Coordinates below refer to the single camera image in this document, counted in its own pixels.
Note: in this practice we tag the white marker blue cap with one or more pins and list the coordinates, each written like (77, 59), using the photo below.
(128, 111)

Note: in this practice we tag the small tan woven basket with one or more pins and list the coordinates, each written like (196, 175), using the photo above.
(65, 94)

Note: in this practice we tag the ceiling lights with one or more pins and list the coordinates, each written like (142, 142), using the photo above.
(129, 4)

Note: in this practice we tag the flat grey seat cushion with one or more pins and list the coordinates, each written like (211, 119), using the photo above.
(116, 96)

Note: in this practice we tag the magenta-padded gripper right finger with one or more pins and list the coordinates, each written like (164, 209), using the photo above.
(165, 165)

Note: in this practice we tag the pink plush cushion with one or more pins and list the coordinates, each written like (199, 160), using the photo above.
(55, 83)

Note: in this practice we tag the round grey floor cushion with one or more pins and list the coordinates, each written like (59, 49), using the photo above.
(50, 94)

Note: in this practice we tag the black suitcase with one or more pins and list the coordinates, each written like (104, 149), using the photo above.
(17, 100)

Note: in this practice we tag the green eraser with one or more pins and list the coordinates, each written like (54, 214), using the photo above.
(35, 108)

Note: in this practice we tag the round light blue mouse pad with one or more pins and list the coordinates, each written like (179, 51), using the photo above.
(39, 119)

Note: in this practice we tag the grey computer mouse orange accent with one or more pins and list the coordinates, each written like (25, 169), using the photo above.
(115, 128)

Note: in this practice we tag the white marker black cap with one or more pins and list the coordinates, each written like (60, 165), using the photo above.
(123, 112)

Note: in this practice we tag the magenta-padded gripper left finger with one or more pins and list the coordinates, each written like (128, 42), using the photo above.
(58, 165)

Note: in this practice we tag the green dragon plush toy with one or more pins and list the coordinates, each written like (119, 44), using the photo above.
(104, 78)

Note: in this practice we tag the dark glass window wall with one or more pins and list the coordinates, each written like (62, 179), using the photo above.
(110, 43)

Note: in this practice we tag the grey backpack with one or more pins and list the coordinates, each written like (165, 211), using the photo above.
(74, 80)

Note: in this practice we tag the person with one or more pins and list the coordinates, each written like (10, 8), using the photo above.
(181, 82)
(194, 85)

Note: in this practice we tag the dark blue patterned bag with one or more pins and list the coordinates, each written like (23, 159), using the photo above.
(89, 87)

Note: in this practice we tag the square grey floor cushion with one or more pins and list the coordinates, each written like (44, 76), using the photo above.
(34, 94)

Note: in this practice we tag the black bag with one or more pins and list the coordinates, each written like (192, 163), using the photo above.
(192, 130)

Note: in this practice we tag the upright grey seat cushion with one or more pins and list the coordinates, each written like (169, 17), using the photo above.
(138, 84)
· · · ·
Exercise requirements
The answer should be all the entries, restated with no word changed.

Result of the exercise
Coordinates below refer to the single camera image in this document, counted in its own pixels.
Note: in this practice we tag the white marker blue cap with one or more pins and list the coordinates, each written like (77, 59), using the photo below.
(128, 111)

Note: in this practice we tag the small tan woven basket with one or more pins and list the coordinates, each written like (196, 175), using the photo above.
(65, 94)

Note: in this practice we tag the ceiling lights with one or more pins and list the coordinates, each written like (142, 142), using the photo above.
(129, 4)

Note: in this practice we tag the flat grey seat cushion with one or more pins and list the coordinates, each written like (211, 119), using the photo above.
(116, 96)

Note: in this practice we tag the magenta-padded gripper right finger with one or more pins and list the coordinates, each written like (164, 209), using the photo above.
(165, 165)

Note: in this practice we tag the pink plush cushion with one or more pins and list the coordinates, each written like (199, 160), using the photo above.
(55, 83)

Note: in this practice we tag the round grey floor cushion with one or more pins and list the coordinates, each written like (59, 49), using the photo above.
(50, 94)

Note: in this practice we tag the black suitcase with one or more pins and list the coordinates, each written like (104, 149), using the photo above.
(17, 100)

Note: in this practice we tag the green eraser with one or more pins and list the coordinates, each written like (54, 214), using the photo above.
(35, 108)

Note: in this practice we tag the round light blue mouse pad with one or more pins and list the coordinates, each written like (179, 51), using the photo above.
(39, 119)

Note: in this practice we tag the grey computer mouse orange accent with one or more pins and list the coordinates, each written like (25, 169), using the photo above.
(115, 128)

Note: in this practice we tag the white marker black cap with one or more pins and list the coordinates, each written like (60, 165), using the photo above.
(123, 112)

Note: in this practice we tag the magenta-padded gripper left finger with one or more pins and list the coordinates, each written like (128, 42), using the photo above.
(58, 165)

Note: in this practice we tag the green dragon plush toy with one or more pins and list the coordinates, each written like (119, 44), using the photo above.
(104, 78)

Note: in this practice we tag the dark glass window wall with one or more pins and list the coordinates, each written like (62, 179), using the photo above.
(110, 43)

Note: in this practice we tag the grey backpack with one or more pins and list the coordinates, each written like (165, 211), using the photo above.
(74, 80)

Note: in this practice we tag the person with one or more pins and list the coordinates, each written like (10, 8), using the photo above.
(181, 82)
(194, 85)

Note: in this practice we tag the dark blue patterned bag with one or more pins and list the coordinates, each written like (23, 159), using the photo above.
(89, 87)

Note: in this practice we tag the square grey floor cushion with one or more pins and list the coordinates, each written like (44, 76), using the photo above.
(34, 94)

Note: in this practice we tag the black bag with one or more pins and list the coordinates, each written like (192, 163), using the photo above.
(192, 130)

Note: in this practice we tag the upright grey seat cushion with one or more pins and list the coordinates, each written like (169, 17), using the photo above.
(138, 84)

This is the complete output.